→ Aim of the task: Every line below from the one containing "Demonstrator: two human" through the one containing "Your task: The" must be transcribed exactly. Omit all lines outside that stretch.

Provided data Start Marker

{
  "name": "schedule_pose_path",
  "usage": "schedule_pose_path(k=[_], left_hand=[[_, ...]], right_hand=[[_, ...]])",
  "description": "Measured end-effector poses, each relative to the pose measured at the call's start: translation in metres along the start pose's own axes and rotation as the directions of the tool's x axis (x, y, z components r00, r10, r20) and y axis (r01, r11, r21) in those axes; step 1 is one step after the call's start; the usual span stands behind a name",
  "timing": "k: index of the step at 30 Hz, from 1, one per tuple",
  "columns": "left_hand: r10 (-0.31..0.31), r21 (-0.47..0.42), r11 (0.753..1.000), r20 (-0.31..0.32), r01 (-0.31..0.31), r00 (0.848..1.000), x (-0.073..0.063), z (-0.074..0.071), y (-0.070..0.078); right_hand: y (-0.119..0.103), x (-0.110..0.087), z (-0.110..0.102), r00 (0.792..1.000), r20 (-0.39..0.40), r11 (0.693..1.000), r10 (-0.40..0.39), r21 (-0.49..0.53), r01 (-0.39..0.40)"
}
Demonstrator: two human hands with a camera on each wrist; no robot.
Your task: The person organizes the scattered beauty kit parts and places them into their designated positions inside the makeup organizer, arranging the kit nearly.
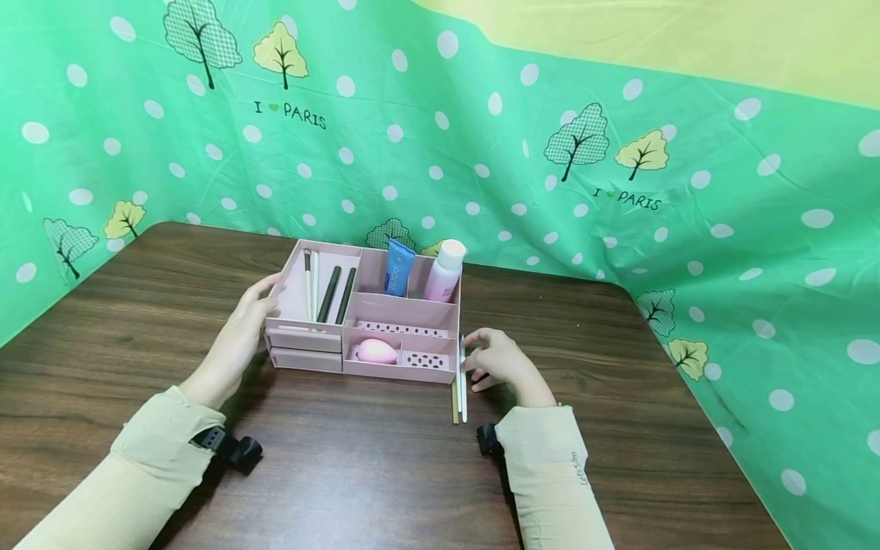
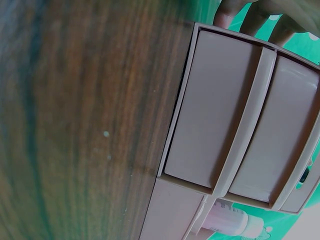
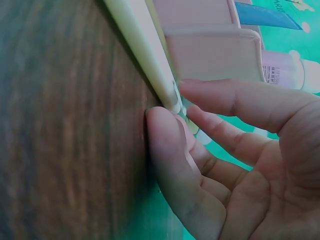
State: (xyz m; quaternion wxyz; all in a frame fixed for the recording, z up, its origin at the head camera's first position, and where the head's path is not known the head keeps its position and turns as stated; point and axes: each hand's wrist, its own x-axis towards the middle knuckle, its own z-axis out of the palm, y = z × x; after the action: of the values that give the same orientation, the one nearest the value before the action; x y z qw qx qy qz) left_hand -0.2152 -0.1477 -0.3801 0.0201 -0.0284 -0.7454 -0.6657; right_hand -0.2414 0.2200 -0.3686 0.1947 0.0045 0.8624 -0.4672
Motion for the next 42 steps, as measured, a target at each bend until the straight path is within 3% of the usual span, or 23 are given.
schedule_pose_path(k=[29,42], left_hand=[[-0.009,-0.015,1.000,0.002,0.009,1.000,0.0004,0.0001,-0.0005],[-0.008,0.000,1.000,0.002,0.008,1.000,0.0006,0.0000,-0.0012]], right_hand=[[-0.0034,0.0001,0.0049,0.999,-0.029,0.999,0.020,-0.039,-0.021],[-0.0059,-0.0007,0.0061,0.998,-0.052,0.990,0.044,-0.128,-0.050]])
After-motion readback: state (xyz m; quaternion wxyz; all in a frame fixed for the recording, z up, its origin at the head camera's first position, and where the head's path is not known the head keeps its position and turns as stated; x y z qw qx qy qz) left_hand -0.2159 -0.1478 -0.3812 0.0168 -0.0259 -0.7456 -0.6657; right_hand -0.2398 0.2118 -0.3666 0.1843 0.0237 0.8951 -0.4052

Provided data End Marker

→ Completed task:
Demonstrator: two human hands with a camera on each wrist; no robot.
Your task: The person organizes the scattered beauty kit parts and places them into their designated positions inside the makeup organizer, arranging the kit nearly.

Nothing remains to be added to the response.